Утром в дверь просовывается голова Мори.
— Можно?
Вслед за этим в комнату вкатывается его круглое тело в уморительных штанишках.
— Знаете, господин Крюгер, на рассвете приезжал полицейский офицер из округа. Он считает, что здесь дело пахнет не ревностью, а политикой. В комнате у бедного Урбиса и в подвале был устроен обыск. Там нашли радиостанцию и какие-то письма. Я, собственно говоря, догадывался, что тут дело не в фотографии, но я не люблю вмешиваться в дела своих гостей. Только не говорите, господин Крюгер, полицейскому офицеру, что я вам все это рассказал. Сейчас он вас позовет к себе.
В канцелярии отеля за письменным столом сидит человек в полицейской форме. У него острые черты лица и уши, обрубленные, как у дога. Странное впечатление производят огромные ноздри.
— Вы Вольфганг Крюгер? банковский чиновник? германский гражданин?
— Да, но я эмигрант.
— Меня не интересуют ваши отношения с германским правительством. Скажите, господин Крюгер, не знаете ли вы, зачем была нужна Урбису радиостанция?
— Я впервые услышал о радиостанции десять минут тому назад от господина Мори.
Я ловлю укоризненный взгляд толстяка. Нет, дорогой мой, без дураков; в таких случаях нельзя без нужды врать.
— Что вам было раньше известно о личности Рудольфа Урбиса?
— Только то, что я слышал от него и господина Мори.
— Где вы впервые встретились с Мюллером и Эдитой Карлебах?
— С Мюллером я по-настоящему не встречался, мельком видел его у машины, когда они приехали, и второй раз издалека на лужайке. Что касается фрейлен Карлебах, то я познакомился с нею здесь и, откровенно говоря, по ее инициативе.
— Она же просила вас познакомить ее с Урбисом?
— Нет, я это сделал по своей инициативе, так как Урбис подошел ко мне.
— Что дало вам основание говорить господину Мори о ревности Мюллера и испытываемой вами тревоге?
— Раз, когда во время прогулки я взял ее под руку, она очень серьезно сказала мне: «Берегитесь, чтобы мой жених вас не убил, он более ревнив, чем мавр, иногда мне кажется, что он ненормальный, я только в его отсутствии свободно дышу».
— Почему во время прогулки вы отстали от Урбиса и Эдиты Карлебах?
— Я почувствовал сильное сердцебиение, просил их замедлить шаг, но они, не особенно дорожа, видно, моим обществом, пошли вперед.
— Каким образом вы попали в Штеховицы и в отель «Загоржи»?
— Когда я лечился в Мариенбаде, я познакомился с одним пожилым господином, больным тою же болезнью, что и я; он-то и посоветовал мне провести две недели здесь.

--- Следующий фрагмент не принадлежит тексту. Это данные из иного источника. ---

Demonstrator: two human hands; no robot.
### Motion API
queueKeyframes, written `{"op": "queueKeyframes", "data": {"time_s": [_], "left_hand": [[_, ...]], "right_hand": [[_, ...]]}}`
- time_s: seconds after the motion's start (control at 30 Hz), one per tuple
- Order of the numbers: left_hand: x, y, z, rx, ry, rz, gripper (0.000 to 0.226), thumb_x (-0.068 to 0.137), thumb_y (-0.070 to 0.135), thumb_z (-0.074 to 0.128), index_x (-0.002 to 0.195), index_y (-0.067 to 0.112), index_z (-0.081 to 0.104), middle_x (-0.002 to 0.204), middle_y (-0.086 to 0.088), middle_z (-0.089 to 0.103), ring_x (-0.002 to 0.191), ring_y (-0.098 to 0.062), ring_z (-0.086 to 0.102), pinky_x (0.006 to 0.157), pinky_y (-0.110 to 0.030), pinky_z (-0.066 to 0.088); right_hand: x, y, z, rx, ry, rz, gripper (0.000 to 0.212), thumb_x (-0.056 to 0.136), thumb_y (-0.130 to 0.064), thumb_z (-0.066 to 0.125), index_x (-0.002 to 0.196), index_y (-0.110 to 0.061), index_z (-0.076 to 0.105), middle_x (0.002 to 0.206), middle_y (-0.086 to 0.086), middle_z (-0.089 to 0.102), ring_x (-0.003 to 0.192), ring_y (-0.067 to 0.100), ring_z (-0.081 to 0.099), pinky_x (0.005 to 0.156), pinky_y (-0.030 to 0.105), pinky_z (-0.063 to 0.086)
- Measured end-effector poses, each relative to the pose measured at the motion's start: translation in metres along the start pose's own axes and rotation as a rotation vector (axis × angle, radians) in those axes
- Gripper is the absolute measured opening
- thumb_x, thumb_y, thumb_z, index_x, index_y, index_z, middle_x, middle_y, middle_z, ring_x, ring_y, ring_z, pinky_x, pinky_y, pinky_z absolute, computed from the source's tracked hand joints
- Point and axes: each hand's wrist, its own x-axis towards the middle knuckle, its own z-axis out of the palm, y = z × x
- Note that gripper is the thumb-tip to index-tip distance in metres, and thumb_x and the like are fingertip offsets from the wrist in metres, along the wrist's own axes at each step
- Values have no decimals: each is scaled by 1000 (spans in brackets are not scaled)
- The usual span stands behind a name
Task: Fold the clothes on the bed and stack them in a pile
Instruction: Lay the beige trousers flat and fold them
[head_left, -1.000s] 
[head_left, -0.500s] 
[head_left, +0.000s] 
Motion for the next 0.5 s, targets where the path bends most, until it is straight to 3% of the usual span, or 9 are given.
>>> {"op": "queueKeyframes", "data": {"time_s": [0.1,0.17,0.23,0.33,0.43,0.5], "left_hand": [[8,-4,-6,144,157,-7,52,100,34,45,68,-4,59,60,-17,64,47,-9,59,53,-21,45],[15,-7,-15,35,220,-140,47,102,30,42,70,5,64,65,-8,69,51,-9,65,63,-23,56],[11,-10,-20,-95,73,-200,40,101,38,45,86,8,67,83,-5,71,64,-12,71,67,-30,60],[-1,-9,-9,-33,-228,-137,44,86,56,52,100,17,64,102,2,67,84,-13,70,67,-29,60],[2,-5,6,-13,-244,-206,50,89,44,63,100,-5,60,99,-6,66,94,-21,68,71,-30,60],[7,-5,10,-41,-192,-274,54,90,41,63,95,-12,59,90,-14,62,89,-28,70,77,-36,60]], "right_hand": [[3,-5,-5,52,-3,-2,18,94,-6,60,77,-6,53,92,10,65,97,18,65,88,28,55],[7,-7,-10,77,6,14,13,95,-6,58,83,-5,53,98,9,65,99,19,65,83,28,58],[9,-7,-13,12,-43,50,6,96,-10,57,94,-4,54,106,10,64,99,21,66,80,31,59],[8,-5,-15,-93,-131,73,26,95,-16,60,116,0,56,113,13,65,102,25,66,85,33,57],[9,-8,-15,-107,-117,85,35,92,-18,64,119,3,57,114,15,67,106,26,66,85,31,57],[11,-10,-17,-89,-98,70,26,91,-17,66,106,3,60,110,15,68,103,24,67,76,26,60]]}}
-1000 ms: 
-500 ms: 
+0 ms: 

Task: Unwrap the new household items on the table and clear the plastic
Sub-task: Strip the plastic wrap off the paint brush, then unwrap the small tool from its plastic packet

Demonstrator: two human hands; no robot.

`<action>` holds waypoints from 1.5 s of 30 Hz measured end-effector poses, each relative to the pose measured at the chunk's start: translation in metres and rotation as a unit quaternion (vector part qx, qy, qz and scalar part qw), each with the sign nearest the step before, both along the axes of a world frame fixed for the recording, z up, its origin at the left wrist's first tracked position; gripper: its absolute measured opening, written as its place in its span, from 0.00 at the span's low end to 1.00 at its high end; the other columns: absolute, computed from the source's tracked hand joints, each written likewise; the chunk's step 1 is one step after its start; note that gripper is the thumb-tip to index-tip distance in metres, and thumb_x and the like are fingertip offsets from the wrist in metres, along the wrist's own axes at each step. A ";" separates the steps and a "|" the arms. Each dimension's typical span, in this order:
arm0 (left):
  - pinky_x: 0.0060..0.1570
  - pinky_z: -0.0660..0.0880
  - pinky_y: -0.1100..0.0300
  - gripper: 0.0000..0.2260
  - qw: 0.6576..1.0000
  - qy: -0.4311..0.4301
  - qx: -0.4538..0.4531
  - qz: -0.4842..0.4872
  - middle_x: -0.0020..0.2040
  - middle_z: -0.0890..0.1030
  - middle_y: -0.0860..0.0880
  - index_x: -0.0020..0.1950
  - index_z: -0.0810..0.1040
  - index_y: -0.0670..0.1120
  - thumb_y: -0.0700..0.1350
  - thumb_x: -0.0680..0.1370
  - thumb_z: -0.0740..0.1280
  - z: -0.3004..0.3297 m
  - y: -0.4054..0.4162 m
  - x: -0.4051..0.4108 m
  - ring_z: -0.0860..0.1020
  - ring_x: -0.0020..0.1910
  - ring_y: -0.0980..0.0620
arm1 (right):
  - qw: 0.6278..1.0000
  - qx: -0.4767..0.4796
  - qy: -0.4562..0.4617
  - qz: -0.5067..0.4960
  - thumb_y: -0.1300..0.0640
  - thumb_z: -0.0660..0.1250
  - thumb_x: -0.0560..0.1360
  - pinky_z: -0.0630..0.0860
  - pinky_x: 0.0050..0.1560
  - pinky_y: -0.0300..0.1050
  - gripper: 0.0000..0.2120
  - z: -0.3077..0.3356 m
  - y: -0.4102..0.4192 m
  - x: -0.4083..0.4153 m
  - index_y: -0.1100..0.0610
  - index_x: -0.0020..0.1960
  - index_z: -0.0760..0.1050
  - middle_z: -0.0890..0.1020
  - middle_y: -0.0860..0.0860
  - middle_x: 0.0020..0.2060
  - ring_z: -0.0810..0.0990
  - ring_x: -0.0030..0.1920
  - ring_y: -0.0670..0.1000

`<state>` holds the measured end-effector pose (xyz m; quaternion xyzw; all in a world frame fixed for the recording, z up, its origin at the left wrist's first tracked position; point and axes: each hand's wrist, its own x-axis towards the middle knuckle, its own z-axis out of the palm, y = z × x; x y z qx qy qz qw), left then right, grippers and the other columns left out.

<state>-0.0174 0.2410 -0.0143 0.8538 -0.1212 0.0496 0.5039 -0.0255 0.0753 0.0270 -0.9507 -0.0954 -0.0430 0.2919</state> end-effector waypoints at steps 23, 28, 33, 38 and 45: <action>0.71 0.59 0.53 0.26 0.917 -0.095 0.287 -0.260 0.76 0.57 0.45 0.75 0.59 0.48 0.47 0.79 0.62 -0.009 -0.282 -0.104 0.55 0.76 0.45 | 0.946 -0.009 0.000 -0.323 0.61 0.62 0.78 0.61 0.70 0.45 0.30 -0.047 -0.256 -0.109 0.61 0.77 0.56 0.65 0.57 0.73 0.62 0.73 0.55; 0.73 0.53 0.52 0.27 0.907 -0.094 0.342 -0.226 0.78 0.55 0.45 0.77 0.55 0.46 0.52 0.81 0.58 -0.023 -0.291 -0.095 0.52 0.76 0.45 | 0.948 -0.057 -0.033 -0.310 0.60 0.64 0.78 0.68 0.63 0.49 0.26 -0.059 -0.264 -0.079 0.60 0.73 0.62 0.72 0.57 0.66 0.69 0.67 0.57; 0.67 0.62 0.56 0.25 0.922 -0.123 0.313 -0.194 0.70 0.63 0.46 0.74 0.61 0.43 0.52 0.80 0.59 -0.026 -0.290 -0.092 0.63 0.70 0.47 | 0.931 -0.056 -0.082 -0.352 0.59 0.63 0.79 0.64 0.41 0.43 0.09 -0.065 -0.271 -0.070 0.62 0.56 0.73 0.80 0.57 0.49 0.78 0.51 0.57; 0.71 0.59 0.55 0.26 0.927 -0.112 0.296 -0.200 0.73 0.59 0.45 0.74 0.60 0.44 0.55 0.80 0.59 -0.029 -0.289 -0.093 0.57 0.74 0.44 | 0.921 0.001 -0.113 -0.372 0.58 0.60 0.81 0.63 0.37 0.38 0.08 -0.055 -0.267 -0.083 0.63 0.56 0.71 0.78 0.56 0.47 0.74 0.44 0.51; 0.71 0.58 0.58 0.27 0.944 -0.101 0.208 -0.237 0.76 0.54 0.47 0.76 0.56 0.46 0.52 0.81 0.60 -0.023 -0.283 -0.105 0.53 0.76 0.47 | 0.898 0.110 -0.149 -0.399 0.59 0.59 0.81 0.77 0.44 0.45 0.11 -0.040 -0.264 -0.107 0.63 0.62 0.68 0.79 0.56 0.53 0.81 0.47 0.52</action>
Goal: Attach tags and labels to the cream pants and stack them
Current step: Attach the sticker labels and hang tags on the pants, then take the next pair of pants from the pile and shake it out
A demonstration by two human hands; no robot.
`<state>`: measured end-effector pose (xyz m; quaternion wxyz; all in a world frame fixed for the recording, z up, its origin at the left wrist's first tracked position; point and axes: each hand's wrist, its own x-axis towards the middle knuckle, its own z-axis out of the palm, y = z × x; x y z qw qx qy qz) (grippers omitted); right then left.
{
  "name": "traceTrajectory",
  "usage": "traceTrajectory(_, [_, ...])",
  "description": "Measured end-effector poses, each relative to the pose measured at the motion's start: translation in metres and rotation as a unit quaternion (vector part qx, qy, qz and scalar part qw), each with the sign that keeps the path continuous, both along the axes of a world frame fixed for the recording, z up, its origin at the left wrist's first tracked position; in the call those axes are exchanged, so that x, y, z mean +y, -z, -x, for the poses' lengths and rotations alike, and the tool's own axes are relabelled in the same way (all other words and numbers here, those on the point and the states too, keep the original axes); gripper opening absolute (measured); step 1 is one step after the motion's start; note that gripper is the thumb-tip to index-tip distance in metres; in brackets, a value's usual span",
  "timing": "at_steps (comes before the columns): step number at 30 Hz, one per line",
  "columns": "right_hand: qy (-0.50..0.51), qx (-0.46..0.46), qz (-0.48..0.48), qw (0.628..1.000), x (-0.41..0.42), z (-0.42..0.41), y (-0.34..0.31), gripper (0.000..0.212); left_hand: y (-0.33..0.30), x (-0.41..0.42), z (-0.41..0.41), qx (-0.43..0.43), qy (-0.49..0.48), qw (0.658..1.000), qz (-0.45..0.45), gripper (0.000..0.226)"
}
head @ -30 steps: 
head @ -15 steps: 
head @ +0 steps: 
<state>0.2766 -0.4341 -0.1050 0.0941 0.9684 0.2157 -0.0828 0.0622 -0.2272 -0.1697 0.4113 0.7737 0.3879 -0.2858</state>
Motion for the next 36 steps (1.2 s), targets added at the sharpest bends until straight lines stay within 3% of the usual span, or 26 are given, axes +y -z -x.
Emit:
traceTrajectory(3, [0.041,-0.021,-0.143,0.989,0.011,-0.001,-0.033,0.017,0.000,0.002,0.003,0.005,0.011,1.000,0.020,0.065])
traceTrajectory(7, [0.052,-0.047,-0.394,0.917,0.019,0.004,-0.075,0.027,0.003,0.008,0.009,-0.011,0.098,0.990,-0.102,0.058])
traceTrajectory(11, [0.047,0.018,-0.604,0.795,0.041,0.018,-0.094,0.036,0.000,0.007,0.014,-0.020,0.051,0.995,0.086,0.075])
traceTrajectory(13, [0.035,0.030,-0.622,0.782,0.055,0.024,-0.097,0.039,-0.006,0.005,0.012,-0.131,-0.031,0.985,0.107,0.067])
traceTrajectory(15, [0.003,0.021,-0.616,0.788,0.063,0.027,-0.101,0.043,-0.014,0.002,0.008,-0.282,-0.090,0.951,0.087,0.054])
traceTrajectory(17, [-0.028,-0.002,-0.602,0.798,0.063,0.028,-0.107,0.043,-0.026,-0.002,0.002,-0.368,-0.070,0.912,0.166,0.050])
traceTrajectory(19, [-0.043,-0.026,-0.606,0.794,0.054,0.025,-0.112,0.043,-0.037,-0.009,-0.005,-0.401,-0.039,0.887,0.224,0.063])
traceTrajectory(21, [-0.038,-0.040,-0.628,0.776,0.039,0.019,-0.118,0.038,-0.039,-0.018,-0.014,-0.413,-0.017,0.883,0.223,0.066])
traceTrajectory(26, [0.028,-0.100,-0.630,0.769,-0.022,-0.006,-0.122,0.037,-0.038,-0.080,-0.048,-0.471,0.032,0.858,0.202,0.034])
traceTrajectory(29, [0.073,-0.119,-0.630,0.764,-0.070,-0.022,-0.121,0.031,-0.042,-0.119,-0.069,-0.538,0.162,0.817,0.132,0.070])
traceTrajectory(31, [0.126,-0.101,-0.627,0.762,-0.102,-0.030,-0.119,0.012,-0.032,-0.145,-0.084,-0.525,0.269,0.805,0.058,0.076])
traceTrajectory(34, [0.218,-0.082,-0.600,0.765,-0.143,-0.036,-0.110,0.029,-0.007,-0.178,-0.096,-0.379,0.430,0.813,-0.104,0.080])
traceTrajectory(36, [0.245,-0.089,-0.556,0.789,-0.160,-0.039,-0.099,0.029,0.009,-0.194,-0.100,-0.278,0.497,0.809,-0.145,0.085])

— Это, вероятно, был господин Лерман, он у меня жил, — заявляет Мори.
Я равнодушно говорю, что не помню фамилии.
— Вы долго пробудете здесь, господин Крюгер?
— Нет, я решил сегодня уехать в Прагу посоветоваться с хорошим специалистом, — я себя очень плохо чувствую.
— Вам придется дать подписку о невыезде в течение двух недель из пределов Чехословацкой республики.
— Меня это вполне устраивает, — я и так рассчитываю пробыть в Праге около месяца.
Вечером я вновь сижу в вагоне. Я несказанно рад, что вся эта история благополучно окончилась. Мне чертовски надоело изображать из себя добродетельного дядюшку и ходить с грацией старого подагрика. Я не чувствую никакого сожаления к Урбису. Во-первых, он оказался круглым дураком, во-вторых, не принадлежал к людям симпатичного мне жанра.